# 💫  Explore and analyze `spaCy` NER pipelines

## TL;DR

In this tutorial, we will learn to log [spaCy](https://spacy.io/) Name Entity Recognition (NER) predictions. 

This is useful for: 

- 🧐Evaluating pre-trained models.
- 🔎Spotting frequent errors both during development and production. 
- 📈Improving your pipelines over time using Rubrix annotation mode.
- 🎮Monitoring your model predictions using Rubrix integration with Kibana

Let's get started!


<video width="100%" controls><source src="02-spacy/spacyner.mp4" type="video/mp4"></video>

## Introduction

In this tutorial we will learn how to explore and analyze spaCy NER pipelines in an easy way.

We will load the [*Gutenberg Time*](https://huggingface.co/datasets/gutenberg_time) dataset from the Hugging Face Hub and use a transformer-based spaCy model for detecting entities in this dataset and log the detected entities into a Rubrix dataset.

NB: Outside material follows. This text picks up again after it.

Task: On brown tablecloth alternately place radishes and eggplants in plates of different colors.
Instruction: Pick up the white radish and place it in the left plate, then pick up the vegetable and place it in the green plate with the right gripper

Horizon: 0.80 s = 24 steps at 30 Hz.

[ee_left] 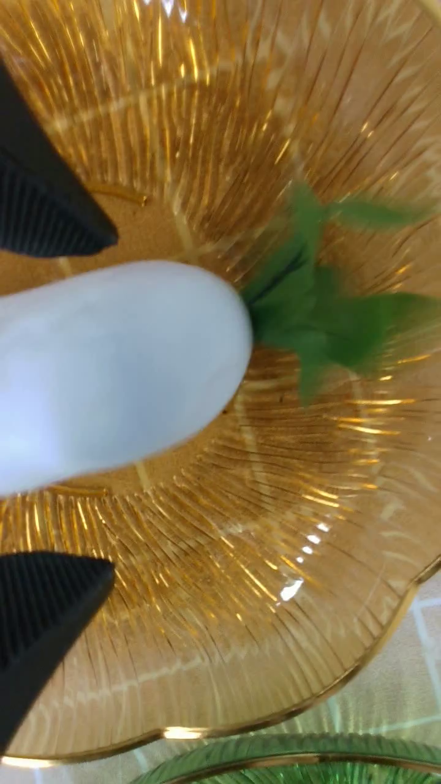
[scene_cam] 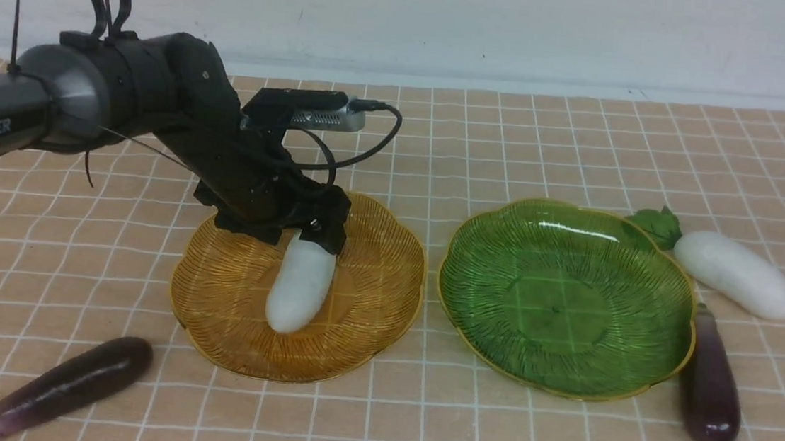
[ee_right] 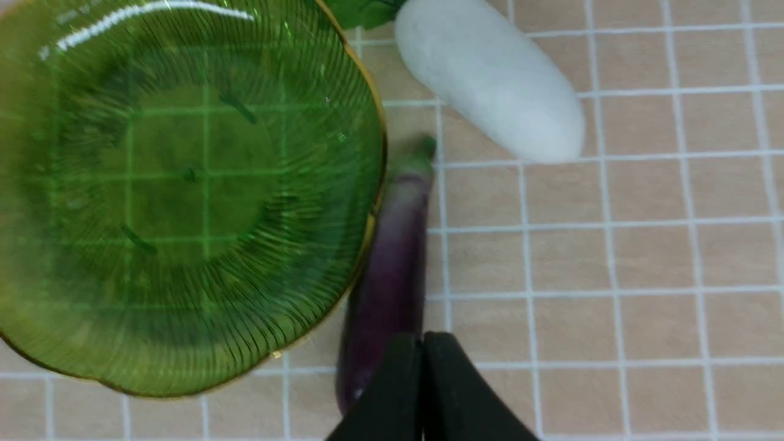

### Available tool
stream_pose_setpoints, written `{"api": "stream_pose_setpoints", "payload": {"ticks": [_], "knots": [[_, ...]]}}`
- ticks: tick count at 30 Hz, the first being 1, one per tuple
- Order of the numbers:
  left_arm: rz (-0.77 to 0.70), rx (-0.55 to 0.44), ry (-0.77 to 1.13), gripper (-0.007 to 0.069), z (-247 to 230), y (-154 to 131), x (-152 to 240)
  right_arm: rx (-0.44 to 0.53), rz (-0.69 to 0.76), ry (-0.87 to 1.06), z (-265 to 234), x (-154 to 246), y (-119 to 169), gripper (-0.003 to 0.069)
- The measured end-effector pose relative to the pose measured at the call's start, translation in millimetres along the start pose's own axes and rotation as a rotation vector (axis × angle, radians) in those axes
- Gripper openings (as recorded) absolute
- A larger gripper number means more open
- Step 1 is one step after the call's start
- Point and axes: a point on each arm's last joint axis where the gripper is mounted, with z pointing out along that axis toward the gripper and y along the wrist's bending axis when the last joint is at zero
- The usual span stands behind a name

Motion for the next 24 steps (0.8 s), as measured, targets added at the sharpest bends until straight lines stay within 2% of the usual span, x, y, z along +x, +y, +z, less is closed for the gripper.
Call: {"api": "stream_pose_setpoints", "payload": {"ticks": [3,6,7,9,10,11,14,16,18,24], "knots": [[0.008,-0.004,0.002,0.0607,-1.8,-0.2,0.0,-0.025,-0.032,0.047,31.1,-17.5,-10.8,0.0015],[0.013,-0.003,0.014,0.0597,-5.2,-1.2,1.0,-0.040,-0.052,0.095,65.5,-29.1,-15.3,0.0100],[0.014,-0.003,0.013,0.0595,-5.6,-1.3,0.9,-0.041,-0.051,0.100,68.4,-29.1,-15.6,0.0107],[0.022,-0.001,0.008,0.0538,-11.0,-3.1,-0.2,-0.028,-0.074,0.123,103.8,-39.5,-22.6,0.0229],[0.023,-0.001,0.006,0.0529,-12.5,-3.6,-0.7,-0.026,-0.075,0.127,106.1,-39.8,-23.1,0.0248],[0.033,0.004,0.000,0.0439,-21.1,-6.6,-2.8,-0.005,-0.093,0.134,125.7,-44.5,-28.2,0.0336],[0.073,0.009,-0.028,0.0148,-50.9,-15.7,-6.9,0.044,-0.132,0.151,162.6,-51.0,-38.7,0.0512],[0.107,0.013,-0.060,0.0043,-71.4,-21.7,-7.6,0.061,-0.164,0.154,178.9,-54.6,-43.0,0.0592],[0.136,0.014,-0.094,0.0007,-86.0,-25.8,-7.4,0.057,-0.183,0.165,187.4,-55.2,-44.2,0.0618],[0.153,0.017,-0.097,-0.0004,-94.6,-28.3,-5.7,0.033,-0.217,0.189,208.9,-52.3,-45.7,0.0618]]}}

This dataset can be used for exploring the quality of predictions and for creating a new training set, by correcting, adding and validating entities.

Then, we will use a smaller spaCy model for detecting entities and log the detected entities into the same Rubrix dataset for comparing its predictions with the previous model. And, as a bonus, we will use Rubrix and spaCy on a more challenging dataset: IMDB.

## Setup

Rubrix is a free and open-source tool to explore, annotate, and monitor data for NLP projects. 

If you are new to Rubrix, visit and ⭐ star Rubrix for more materials like and detailed docs: [Github repo](https://github.com/recognai/rubrix)

If you have not installed and launched Rubrix yet, check the [Setup and Installation guide](https://docs.rubrix.ml/en/latest/getting_started/setup%26installation.html).

For this tutorial we also need the third party libraries datasets and of course spaCy together with pytorch, which can be installed via git:

In [None]:
%pip install torch -qqq
%pip install datasets "spacy[transformers]~=3.0" protobuf -qqq 

## Our dataset
For this tutorial, we're going to use the [*Gutenberg Time*](https://huggingface.co/datasets/gutenberg_time) dataset from the Hugging Face Hub. It contains all explicit time references in a dataset of 52,183 novels whose full text is available via Project Gutenberg. From extracts of novels, we are surely going to find some NER entities.

In [None]:
from datasets import load_dataset

dataset = load_dataset("gutenberg_time", split="train")

Let's create a small test set and have a look at the data! 

In [None]:
train, test = dataset.train_test_split(test_size=0.002, seed=42).values()

In [7]:
test.to_pandas()

Unnamed: 0,guten_id,hour_reference,time_phrase,is_ambiguous,time_pos_start,time_pos_end,tok_context
0,6953,11,half past eleven,True,66,69,`` I was just going up to him to speak about m...
1,13123,5,ten minutes to six,True,65,69,Presently the great machinery which assisted h...
2,9826,0,midnight,True,93,94,"The mate of course obeyed , and the evening sh..."
3,12256,0,Midnight,True,107,108,"`` She is , I presume , by now , the Countess ..."
4,28357,11,eleven o’clock,True,89,91,Three days passed . Will still remained at the...
...,...,...,...,...,...,...,...
237,10066,10,ten\no'clock,True,52,54,He had drawn his chair closer : he had taken h...
238,10446,2,Two o'clock,True,50,52,"He contented himself , therefore , with the ba..."
239,2488,12,noon,True,87,88,It was on this oceanic river that the Nautilus...
240,9155,10,ten o'clock,True,58,60,"It was well the men had gone home , she though..."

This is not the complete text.